March 31st, 2003

A link posted today at MusicJournalist.com led me to this piece by Marshall Bowden on Jazzitude. Bowden writes about a pair of recent incidents in which jazz players have written nasty letters to the editor in response to negative reviews of their music (one in JazzTimes, the other in a college newspaper).

As Bowden paints them, both cases involved degrees of failure on the part of the critic followed by explosions on the part of the musicians involved. Bowden’s take on the whole thing is pretty reasonable. In essence, he argues that critics ought not to write dismissively about music they don’t know anything about (can’t take issue with him there) or artists they’re predisposed to dislike (not sure I agree wholeheartedly on that one). But he also notes that the artists involved here (Al Di Meola and Russell Malone, neither of whom is my favorite jazz artist, but both of whom are unquestionably talented players) come off looking pretty bad in their letters by virtue of sinking to ad hominem attacks against the critics who’d slagged their work. In the end, he says, those attacks only make the artists look thin skinned. He’s right there. With a little time and a little restraint, both letter writers could have made better points about the qualifications of their respective reviewers (plus Di Meola’s letter makes him look like a gigantic snob, which isn’t going to win anyone’s sympathy).

Of course, I’m predisposed to view musicians who complain about criticism as thin skinned to begin with. But Bowden makes it pretty clear that Malone, at least, had good reason to be upset.
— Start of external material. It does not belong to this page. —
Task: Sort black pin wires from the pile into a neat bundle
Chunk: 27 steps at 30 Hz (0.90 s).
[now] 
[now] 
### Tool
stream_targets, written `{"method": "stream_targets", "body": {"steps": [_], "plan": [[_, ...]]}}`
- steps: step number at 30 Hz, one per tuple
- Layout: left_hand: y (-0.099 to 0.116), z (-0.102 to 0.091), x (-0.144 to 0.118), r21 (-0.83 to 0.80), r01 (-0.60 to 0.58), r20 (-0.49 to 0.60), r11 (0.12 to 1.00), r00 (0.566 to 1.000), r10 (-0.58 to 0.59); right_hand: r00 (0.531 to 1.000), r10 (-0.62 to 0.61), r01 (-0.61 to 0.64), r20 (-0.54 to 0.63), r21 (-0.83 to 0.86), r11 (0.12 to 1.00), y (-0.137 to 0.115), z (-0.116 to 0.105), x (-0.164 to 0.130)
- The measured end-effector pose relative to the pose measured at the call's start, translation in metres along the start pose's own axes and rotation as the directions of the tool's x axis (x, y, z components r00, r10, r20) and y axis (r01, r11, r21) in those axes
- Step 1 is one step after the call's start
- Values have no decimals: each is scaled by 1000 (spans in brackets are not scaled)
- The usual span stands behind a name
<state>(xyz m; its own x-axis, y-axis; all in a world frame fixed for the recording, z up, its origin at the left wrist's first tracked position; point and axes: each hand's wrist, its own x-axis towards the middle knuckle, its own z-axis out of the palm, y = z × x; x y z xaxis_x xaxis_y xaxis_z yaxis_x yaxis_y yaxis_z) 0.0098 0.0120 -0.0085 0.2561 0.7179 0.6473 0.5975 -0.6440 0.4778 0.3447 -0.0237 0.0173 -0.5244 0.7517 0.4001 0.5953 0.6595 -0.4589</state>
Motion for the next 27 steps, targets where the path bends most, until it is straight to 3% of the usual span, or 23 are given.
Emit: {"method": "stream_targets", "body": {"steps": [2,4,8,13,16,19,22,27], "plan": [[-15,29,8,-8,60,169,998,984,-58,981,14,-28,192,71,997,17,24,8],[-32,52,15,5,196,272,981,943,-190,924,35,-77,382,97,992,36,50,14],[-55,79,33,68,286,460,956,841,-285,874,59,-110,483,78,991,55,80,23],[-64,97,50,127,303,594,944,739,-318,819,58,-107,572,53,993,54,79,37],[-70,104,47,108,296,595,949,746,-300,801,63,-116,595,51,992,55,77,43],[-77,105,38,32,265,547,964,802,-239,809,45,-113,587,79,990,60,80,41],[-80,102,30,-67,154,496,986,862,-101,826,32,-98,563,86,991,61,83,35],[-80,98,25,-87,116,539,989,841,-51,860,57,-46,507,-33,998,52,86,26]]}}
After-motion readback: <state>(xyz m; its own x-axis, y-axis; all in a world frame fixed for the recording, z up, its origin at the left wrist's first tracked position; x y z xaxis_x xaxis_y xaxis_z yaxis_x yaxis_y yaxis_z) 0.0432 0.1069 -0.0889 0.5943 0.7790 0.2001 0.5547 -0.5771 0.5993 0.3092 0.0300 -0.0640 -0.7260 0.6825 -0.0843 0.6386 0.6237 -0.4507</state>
The student journalist who wrote negatively of his recent collaboration with Benny Green, “Jazz at the Bistro,” admitted knowing little about jazz and made it clear she put no real effort into understanding the album she was maligning. Her (student) editor does himself no favors by standing by her expression of ignorance (apparently confusing, as many do these days, the right to free speech with an imagined right to make an ass of yourself without fear of being called an ass). And while I hope no one out there actually confuses student journalism with the real thing, I’m left feeling like this is the kind of person who gives critics in general a bad name.

Di Meola’s detractor, on the other hand, seems to me less deserving of derision. The guy’s biggest crime, it seems, is that he reviewed a record by an artist he doesn’t much care for in a genre he doesn’t much care for. There are problems with that, to be sure. I believe part of the job of a critic is to question how successfully an artist does what he sets out to do. That’s a pretty meaty task when you don’t care enough about the genre the artist is working in to be able to appreciate the artist’s goals. But the critic’s role doesn’t begin and end with that task. There’s the greater goal of putting a work into a wider context. And if your position as a critic is, say, that fusion isn’t a worthwhile mechanism for artistic expression, you need to be able to say so. Also, if your position is that Al Di Meola’s music in general isn’t worthy of consideration, you need to be able to make your argument for why that’s true. Yeah, that’s likely gonna hurt Di Meola’s feelings, but the critic’s job isn’t to protect the artist’s self image; it’s to serve the reader, either by helping him decide whether an album is worth the asking price or by helping him understand a record he already owns. A dismissive review like the one JazzTimes printed will never accomplish the latter goal, but it may very well get to the former. And that has potential value. Besides, here’s the thing: bad records get made and released sometimes. And the artists who make them certainly aren’t going to agree with the assessment of those records as bad, so there are going to be plenty of occasions when a critic and an artist are at odds. Bowden doesn’t argue against this, mind you. His contention is that the JazzTimes reviewer didn’t give Di Meola’s record serious consideration before slamming it. And it’s fair to make such a charge (though whether it’s accurate in this case, I can’t say).

I came out of Bowden’s piece thinking about the nature, purpose and utility of music criticism, which makes it worth reading from my perspective. You should check it out for yourself.